- _Task details_: Line by line, return the listing exactly, without any of the images.
[Data]
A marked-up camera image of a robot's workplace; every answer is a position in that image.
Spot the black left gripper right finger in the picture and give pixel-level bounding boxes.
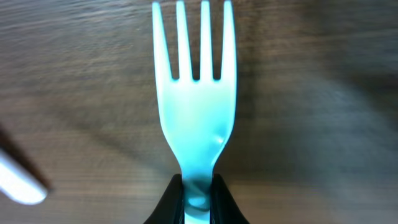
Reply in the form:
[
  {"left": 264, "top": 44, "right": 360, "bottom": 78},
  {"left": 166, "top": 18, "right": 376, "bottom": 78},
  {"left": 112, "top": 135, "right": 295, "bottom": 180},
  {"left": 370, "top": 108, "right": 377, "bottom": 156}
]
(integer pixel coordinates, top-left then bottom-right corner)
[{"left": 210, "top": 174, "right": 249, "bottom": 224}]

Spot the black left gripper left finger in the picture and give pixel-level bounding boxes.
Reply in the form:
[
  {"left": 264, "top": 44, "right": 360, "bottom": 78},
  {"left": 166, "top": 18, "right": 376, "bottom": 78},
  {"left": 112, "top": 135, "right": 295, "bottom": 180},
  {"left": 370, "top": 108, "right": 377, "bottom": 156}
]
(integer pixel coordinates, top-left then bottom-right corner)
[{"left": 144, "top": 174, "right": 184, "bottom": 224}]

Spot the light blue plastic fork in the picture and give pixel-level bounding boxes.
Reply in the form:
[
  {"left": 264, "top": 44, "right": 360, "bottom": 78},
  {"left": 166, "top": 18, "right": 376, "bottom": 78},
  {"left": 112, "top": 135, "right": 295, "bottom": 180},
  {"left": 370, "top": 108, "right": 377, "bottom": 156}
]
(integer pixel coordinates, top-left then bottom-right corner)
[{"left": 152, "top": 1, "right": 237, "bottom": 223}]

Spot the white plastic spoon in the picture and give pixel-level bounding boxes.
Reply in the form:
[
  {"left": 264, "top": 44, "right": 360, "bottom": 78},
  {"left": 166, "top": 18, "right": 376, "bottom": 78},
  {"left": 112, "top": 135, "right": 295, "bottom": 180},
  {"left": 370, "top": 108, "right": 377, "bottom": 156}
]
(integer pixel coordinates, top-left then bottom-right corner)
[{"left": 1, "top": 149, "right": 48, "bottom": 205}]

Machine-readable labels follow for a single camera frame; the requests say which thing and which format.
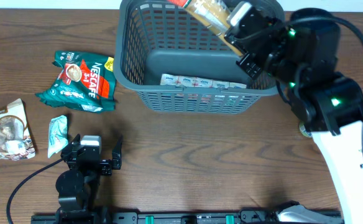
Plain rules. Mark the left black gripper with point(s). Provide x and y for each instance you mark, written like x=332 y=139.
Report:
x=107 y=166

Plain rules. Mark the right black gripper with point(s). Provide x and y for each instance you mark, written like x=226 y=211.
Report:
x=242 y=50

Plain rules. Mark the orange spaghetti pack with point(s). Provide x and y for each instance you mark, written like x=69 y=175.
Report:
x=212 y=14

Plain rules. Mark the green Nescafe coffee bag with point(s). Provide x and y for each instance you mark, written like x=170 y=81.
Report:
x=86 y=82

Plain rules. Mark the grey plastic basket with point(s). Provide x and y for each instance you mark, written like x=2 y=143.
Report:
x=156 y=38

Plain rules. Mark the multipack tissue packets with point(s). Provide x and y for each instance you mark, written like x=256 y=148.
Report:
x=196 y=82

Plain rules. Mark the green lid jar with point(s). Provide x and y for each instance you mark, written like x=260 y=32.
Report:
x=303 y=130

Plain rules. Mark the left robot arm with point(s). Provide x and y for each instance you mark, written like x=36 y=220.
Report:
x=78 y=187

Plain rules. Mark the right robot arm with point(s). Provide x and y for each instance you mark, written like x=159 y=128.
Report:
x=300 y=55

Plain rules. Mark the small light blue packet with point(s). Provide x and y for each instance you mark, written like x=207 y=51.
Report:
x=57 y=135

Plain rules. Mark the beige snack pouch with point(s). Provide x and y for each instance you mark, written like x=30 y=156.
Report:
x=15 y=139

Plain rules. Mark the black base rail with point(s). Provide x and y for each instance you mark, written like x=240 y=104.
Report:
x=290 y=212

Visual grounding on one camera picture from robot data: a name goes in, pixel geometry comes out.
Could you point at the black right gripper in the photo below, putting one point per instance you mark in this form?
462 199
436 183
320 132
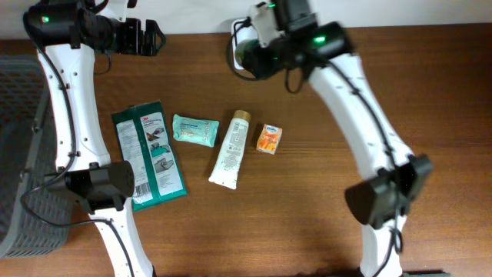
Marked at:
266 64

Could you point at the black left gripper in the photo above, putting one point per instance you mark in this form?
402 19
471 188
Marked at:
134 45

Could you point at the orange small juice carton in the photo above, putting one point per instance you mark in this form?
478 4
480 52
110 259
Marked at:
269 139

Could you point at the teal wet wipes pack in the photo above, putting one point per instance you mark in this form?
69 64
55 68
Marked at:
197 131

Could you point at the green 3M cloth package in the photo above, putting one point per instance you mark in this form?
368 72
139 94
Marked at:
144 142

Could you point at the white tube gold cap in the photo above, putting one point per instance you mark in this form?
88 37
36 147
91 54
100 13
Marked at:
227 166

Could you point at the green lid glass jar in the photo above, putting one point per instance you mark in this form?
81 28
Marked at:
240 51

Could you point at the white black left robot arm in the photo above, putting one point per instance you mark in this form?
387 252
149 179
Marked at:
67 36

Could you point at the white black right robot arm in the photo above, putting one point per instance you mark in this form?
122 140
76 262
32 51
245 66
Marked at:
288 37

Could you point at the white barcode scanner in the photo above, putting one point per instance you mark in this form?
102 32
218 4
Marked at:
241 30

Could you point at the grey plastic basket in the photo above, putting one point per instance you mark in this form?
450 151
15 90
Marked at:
[/Data]
- _Answer section_:
A marked-up camera image of a robot's workplace; every answer is a position in that image.
Spot the black left gripper right finger in the picture and give pixel-level bounding boxes.
Reply in the form:
[
  {"left": 264, "top": 44, "right": 360, "bottom": 78},
  {"left": 166, "top": 18, "right": 376, "bottom": 78},
  {"left": 112, "top": 135, "right": 295, "bottom": 180},
  {"left": 370, "top": 108, "right": 377, "bottom": 156}
]
(integer pixel coordinates, top-left then bottom-right corner)
[{"left": 210, "top": 174, "right": 249, "bottom": 224}]

Spot the black left gripper left finger in the picture and give pixel-level bounding boxes.
Reply in the form:
[
  {"left": 264, "top": 44, "right": 360, "bottom": 78},
  {"left": 166, "top": 18, "right": 376, "bottom": 78},
  {"left": 112, "top": 135, "right": 295, "bottom": 180},
  {"left": 370, "top": 108, "right": 377, "bottom": 156}
]
(integer pixel coordinates, top-left then bottom-right corner)
[{"left": 144, "top": 174, "right": 184, "bottom": 224}]

Spot the light blue plastic fork in the picture and give pixel-level bounding boxes.
Reply in the form:
[
  {"left": 264, "top": 44, "right": 360, "bottom": 78},
  {"left": 166, "top": 18, "right": 376, "bottom": 78},
  {"left": 112, "top": 135, "right": 295, "bottom": 180},
  {"left": 370, "top": 108, "right": 377, "bottom": 156}
]
(integer pixel coordinates, top-left then bottom-right corner)
[{"left": 152, "top": 1, "right": 237, "bottom": 223}]

Spot the white plastic spoon in the picture and give pixel-level bounding boxes.
Reply in the form:
[
  {"left": 264, "top": 44, "right": 360, "bottom": 78},
  {"left": 166, "top": 18, "right": 376, "bottom": 78},
  {"left": 112, "top": 135, "right": 295, "bottom": 180},
  {"left": 370, "top": 108, "right": 377, "bottom": 156}
]
(integer pixel coordinates, top-left then bottom-right corner)
[{"left": 1, "top": 149, "right": 48, "bottom": 205}]

Machine-readable labels follow for a single camera frame; the requests say which thing and which format.
Plain rules. Mark the left black gripper with point(s). Provide x and y for each instance you mark, written like x=332 y=139.
Report:
x=107 y=166

Plain rules. Mark the right black gripper with point(s). Provide x and y for each instance you mark, written like x=226 y=211.
Report:
x=242 y=50

Plain rules. Mark the orange spaghetti pack with point(s). Provide x and y for each instance you mark, written like x=69 y=175.
Report:
x=212 y=14

Plain rules. Mark the green Nescafe coffee bag with point(s). Provide x and y for each instance you mark, written like x=170 y=81.
Report:
x=86 y=82

Plain rules. Mark the grey plastic basket with point(s). Provide x and y for each instance you mark, written like x=2 y=143.
Report:
x=156 y=38

Plain rules. Mark the multipack tissue packets with point(s). Provide x and y for each instance you mark, written like x=256 y=148.
Report:
x=196 y=82

Plain rules. Mark the green lid jar with point(s). Provide x and y for each instance you mark, written like x=260 y=32.
Report:
x=303 y=130

Plain rules. Mark the left robot arm with point(s). Provide x and y for each instance you mark, written like x=36 y=220.
Report:
x=78 y=187

Plain rules. Mark the right robot arm with point(s). Provide x and y for each instance you mark, written like x=159 y=128.
Report:
x=300 y=55

Plain rules. Mark the small light blue packet with point(s). Provide x and y for each instance you mark, written like x=207 y=51.
Report:
x=57 y=135

Plain rules. Mark the beige snack pouch with point(s). Provide x and y for each instance you mark, written like x=30 y=156.
Report:
x=15 y=139

Plain rules. Mark the black base rail with point(s). Provide x and y for each instance you mark, written like x=240 y=104.
Report:
x=290 y=212

Visual grounding on one camera picture from robot data: a name goes in, pixel geometry comes out.
Could you point at the black right gripper in the photo below, putting one point per instance you mark in this form?
462 199
436 183
320 132
Marked at:
266 64

Could you point at the black left gripper in the photo above, putting one point per instance you mark in this form?
402 19
471 188
Marked at:
134 45

Could you point at the orange small juice carton in the photo above, putting one point per instance you mark in this form?
478 4
480 52
110 259
Marked at:
269 139

Could you point at the teal wet wipes pack in the photo above, putting one point per instance you mark in this form?
69 64
55 68
Marked at:
197 131

Could you point at the green 3M cloth package in the photo above, putting one point per instance you mark in this form?
368 72
139 94
Marked at:
144 142

Could you point at the white tube gold cap in the photo above, putting one point per instance you mark in this form?
88 37
36 147
91 54
100 13
Marked at:
227 166

Could you point at the green lid glass jar in the photo above, putting one point per instance you mark in this form?
81 28
Marked at:
240 51

Could you point at the white black left robot arm in the photo above, putting one point per instance you mark in this form?
387 252
149 179
Marked at:
67 36

Could you point at the white black right robot arm in the photo above, putting one point per instance you mark in this form?
122 140
76 262
32 51
245 66
Marked at:
288 37

Could you point at the white barcode scanner in the photo above, putting one point per instance you mark in this form?
102 32
218 4
Marked at:
241 30

Could you point at the grey plastic basket in the photo above, putting one point per instance you mark in this form?
450 151
15 90
Marked at:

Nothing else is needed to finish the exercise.